Mariana respondió todos sus mensajes e incluso volvió a verla, sin embargo, lo abrazó fríamente
Mariana respondió todos sus mensajes e incluso volvió a verla, sin embargo, lo abrazó fríamente

Mientras comían, le volvió a confesar lo importante que había sido ella para él y cómo la había recordado a través de las décadas cada vez que necesitó estar en paz. Mariana lo miró con la misma ternura de cuando era chica y repitió las palabras de entonces: para ella había sido un lindo verano y la había pasado muy bien con él. Había sido la primera vez que salía con un chico más grande y se había divertido mucho, pero estaba enamorada de su novio y ahora estaba enamorada de su marido. Nunca había sentido por él más que cariño.

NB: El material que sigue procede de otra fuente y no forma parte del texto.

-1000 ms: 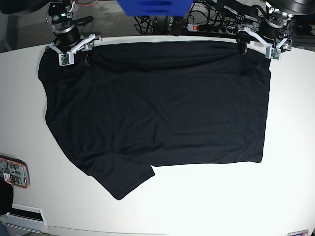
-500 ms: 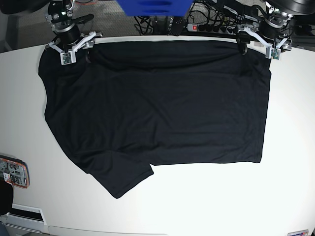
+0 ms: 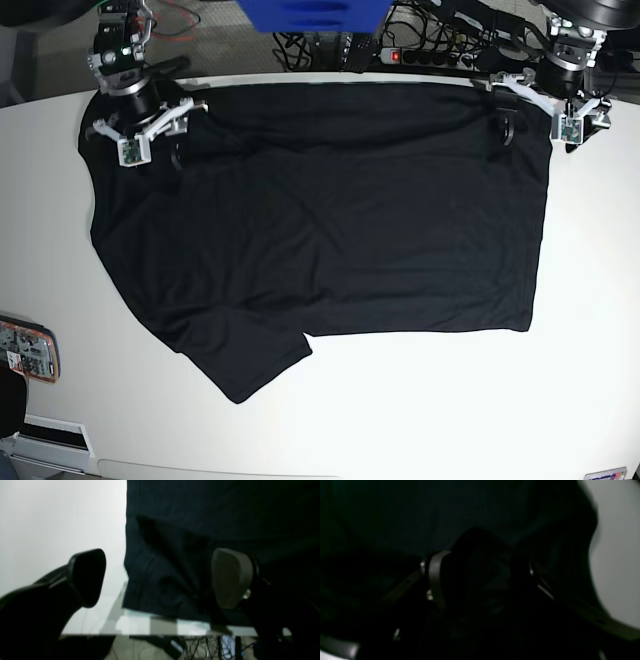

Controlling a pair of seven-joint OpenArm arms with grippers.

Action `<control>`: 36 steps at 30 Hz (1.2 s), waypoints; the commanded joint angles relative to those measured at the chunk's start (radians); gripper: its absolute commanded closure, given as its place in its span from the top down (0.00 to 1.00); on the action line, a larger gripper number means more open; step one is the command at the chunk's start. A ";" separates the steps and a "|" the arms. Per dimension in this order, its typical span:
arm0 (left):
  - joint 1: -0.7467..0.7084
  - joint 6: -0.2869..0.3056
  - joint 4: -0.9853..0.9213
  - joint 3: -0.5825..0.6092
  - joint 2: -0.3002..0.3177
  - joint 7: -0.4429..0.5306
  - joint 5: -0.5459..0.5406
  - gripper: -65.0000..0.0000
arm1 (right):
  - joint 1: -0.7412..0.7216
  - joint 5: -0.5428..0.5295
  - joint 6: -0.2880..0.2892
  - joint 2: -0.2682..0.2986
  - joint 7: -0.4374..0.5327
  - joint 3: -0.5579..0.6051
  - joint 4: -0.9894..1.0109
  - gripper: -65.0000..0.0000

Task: Fold the T-shirt properly
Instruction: 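Open both grippers and release the shirt's collar edge, then move the left gripper to the shirt's side edge and grasp it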

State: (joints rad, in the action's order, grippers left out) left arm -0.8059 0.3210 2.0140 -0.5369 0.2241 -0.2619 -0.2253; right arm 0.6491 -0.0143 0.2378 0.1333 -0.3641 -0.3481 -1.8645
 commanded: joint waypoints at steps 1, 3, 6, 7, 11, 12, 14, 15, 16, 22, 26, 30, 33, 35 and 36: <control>-0.002 0.000 0.024 -0.007 0.011 0.028 -0.009 1.00 | -0.010 -0.005 -0.002 0.009 0.037 -0.007 -0.022 0.52; 0.032 0.000 0.024 -0.007 0.013 0.031 -0.009 1.00 | -0.021 -0.005 -0.002 0.009 0.037 -0.007 -0.020 0.52; 0.128 0.000 0.024 -0.032 0.013 0.031 -0.006 1.00 | -0.087 -0.005 -0.002 0.010 0.037 -0.004 -0.022 0.52; 0.155 0.000 0.024 -0.042 0.013 0.031 -0.006 1.00 | -0.114 -0.005 -0.002 0.010 0.032 -0.004 -0.022 0.52; 0.291 0.000 0.023 -0.041 0.044 0.023 0.028 1.00 | -0.226 -0.002 0.001 0.012 -0.098 -0.001 -0.045 0.52; 0.310 0.004 0.023 -0.039 0.054 0.016 0.053 1.00 | -0.245 -0.002 0.001 0.012 -0.135 0.001 -0.060 0.52; 0.348 0.007 0.023 -0.021 0.082 -0.017 0.116 1.00 | -0.272 -0.002 0.001 0.016 -0.178 0.016 -0.077 0.52; 0.366 0.007 0.023 -0.010 0.099 -0.030 0.139 1.00 | -0.285 -0.002 0.001 0.018 -0.184 0.025 -0.082 0.52; 0.383 0.007 0.023 0.001 0.114 -0.043 0.160 1.00 | -0.295 -0.002 0.001 0.018 -0.186 0.034 -0.082 0.52; 0.560 0.008 0.015 0.065 0.133 -0.179 0.192 1.00 | -0.323 -0.002 0.001 0.018 -0.187 0.116 -0.086 0.52; 0.758 0.008 -0.055 0.110 0.133 -0.353 0.192 1.00 | -0.329 -0.002 0.001 0.018 -0.187 0.200 -0.086 0.52; 0.968 0.008 -0.204 0.120 0.130 -0.521 0.183 1.00 | -0.329 -0.002 0.001 0.018 -0.187 0.268 -0.088 0.52; 1.098 0.008 -0.382 0.143 0.131 -0.578 0.183 1.00 | -0.328 -0.002 0.001 0.013 -0.187 0.303 -0.090 0.52; 1.163 0.008 -0.508 0.143 0.133 -0.581 0.186 1.00 | -0.323 -0.002 0.001 0.013 -0.187 0.320 -0.090 0.52; 1.195 0.008 -0.580 0.143 0.133 -0.581 0.188 1.00 | -0.323 -0.002 0.001 0.013 -0.187 0.330 -0.090 0.52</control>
State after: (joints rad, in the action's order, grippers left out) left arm 0.3645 0.3325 1.4124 -0.3897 0.3401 -0.8581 -0.0353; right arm 0.3328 -0.0067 0.2409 0.1421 -0.5823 -0.0154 -1.9308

Él le regaló una pulsera que le había comprado, ella lo miró con cara de extrañada. Nunca sabemos lo que somos para los otros, y Mariana terminó de entenderlo en ese momento; sintió tal vez una mezcla de compasión y pena, y le dijo que seguirían en contacto. Después se despidió con un abrazo frío. ¿Habrá tenido miedo? ¿Cómo podía ser que ese hombre grande la quisiera con ese amor adolescente?

De aquello pasaron veinte años y no dejaron nunca de saludarse para sus cumpleaños. A veces, cuando camina por esa otra playa que eligió para pasar su retiro, Jorge se repite la pregunta de siempre: ¿Qué hubiera pasado si se hubiera atrevido a dar el paso aquella noche en la discoteca? Piensa que ese beso podría haberlo cambiado todo y vuelve a elegir el mismo camino: si algo hubiera sido distinto, ni sus dos hijos ni sus cinco nietos estarían en el mundo; si algo hubiera sido distinto, no tendría el recuerdo perfecto de ese amor sereno y sin exigencias. “Si sigo sintiendo esa paz cuando pienso en ella, es por cómo fueron las cosas”, dice convencido.

Y sin embargo, no lo duda, si tuviera que llevarse una sola imagen de esta vida cuando todo termine, serían los ojos de Mariana, las pecas de Mariana, el pelo largo y salado de Mariana y todo el futuro por delante en aquella playa de Viña.